Relax. It’s not that kind of post.
Today I am christening a new TacticalIP blog category: Intellectual Asset Management (IAM). To introduce some terminology used in the field, I thought I would share the story of my initiation to the world of IAM.
Long before I became a patent attorney, I was a software engineer and entrepreneur. My five-employee company licensed property insurance rating software to agents across the State of Florida. One day, I called my only competitor and pointed out that the Florida rating software market “wasn’t big enough for the both of us” (yes, it was an awkwardly John Wayne-esque conversation between two computer geeks). I eventually agreed to sell my software line of business to the competitor company.
No tangible property changed hands in our sales transaction, as my little software company owned no buildings, vehicles, furniture, nor even our rapidly-depreciating computing hardware. To support the sale, I collected an inventory of all the intellectual property my company was to formally hand over to the buyer. For example, our copyrighted software code, training manuals, and website content all qualified as intellectual property. Also, the trademarked software product name, logo, and slogans I conveyed to the buyer were all intellectual property. Had my company owned and transferred any patent rights to insurance-related inventions, those patents certainly would have qualified as intellectual property.
Immediately after the deal to sell my rating business closed, the buyer unceremoniously pitched all of my company’s inventoried intellectual property directly into his trash can (figuratively, if not literally)! Why? Refer to the beginning of my story: the buyer was a competitor! That company already had its own insurance rating source code, training manuals, website content, product name, logos, slogans, etc. So what exactly did that competitor really buy if not formal, government-registered intellectual property? It turns out the only asset my company had that was of value to that competitor was … our customers!
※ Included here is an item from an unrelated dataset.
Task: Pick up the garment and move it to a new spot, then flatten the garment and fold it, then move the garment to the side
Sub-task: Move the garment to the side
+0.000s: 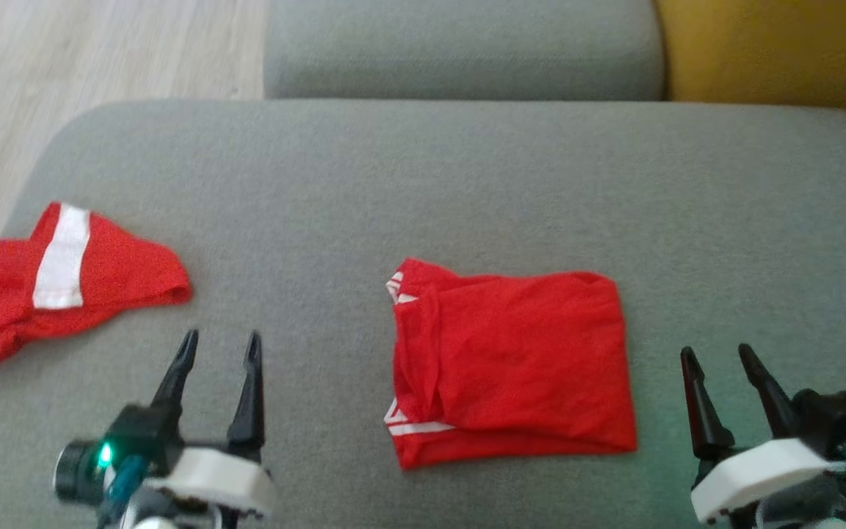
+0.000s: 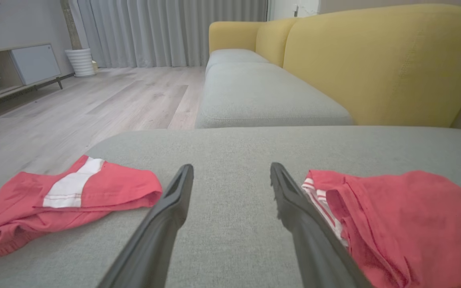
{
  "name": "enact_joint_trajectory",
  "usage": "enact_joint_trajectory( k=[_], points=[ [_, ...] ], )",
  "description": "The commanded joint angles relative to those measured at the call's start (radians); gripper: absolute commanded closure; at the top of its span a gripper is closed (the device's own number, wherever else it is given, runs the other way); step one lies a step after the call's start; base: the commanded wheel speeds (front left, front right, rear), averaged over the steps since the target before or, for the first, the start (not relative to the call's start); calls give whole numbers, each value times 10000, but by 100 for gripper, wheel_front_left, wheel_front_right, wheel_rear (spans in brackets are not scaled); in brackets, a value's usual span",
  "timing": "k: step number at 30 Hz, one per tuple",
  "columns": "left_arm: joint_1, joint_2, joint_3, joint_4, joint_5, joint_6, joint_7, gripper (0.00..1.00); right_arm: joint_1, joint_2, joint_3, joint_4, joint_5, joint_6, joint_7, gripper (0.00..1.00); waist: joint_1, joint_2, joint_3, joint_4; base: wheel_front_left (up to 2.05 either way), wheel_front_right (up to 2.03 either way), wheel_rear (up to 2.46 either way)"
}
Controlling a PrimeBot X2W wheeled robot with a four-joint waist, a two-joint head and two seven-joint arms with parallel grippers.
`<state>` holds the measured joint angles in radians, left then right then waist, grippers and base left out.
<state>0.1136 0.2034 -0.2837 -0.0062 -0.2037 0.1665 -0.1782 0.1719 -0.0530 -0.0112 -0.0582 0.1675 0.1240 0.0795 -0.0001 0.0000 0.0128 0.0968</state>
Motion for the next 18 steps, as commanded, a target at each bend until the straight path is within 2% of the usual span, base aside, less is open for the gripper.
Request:
enact_joint_trajectory(
  k=[1,7,11,16,18],
  points=[
    [-934,-30,254,-400,74,-75,-178,0,-711,-88,133,-9,43,67,-66,0,1,0,443,385,0,0,0],
    [-1902,-395,-37,-125,62,-300,-482,0,-1773,-73,182,1915,27,67,-283,0,1,0,1108,1166,0,0,0],
    [-2356,-597,-200,158,104,-416,-671,0,-2357,-40,80,3470,-109,67,79,0,1,0,1437,1633,0,0,0],
    [-2566,-697,-197,331,120,-445,-775,0,-2623,-4,215,4221,-44,67,525,0,1,0,1652,1753,0,0,0],
    [-2577,-706,-137,392,105,-433,-797,0,-2678,6,286,4384,31,67,751,61,1,0,1684,1678,0,0,0]
  ],
)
While my company was operating, we followed the common industry practice of keeping our customer database confidential to complicate, if not prevent, pilfering of those customers by competitors. Proprietary information used in the operation of a business and that is maintained confidential for competitive advantage is called trade secret. My company’s customers were not its property (no company can “own” its customers). Nonetheless, that trade secret list of customers was certainly an intellectual asset and, in the eyes of that competitor anyway, it was the only asset my company had that was of any value at all to his business.
Moral of the story: Intellectual assets certainly include formal intellectual property rights (e.g., patent, trademark, copyright), but also may include a vast array of intangibles that nonetheless are of value to the asset holder or to some interested acquirer. Intellectual Asset Management (IAM) is all about creating, managing and exploiting such intellectual assets to realize value for the owner. What constitutes an intellectual asset often is limited only to the eye of the beholder.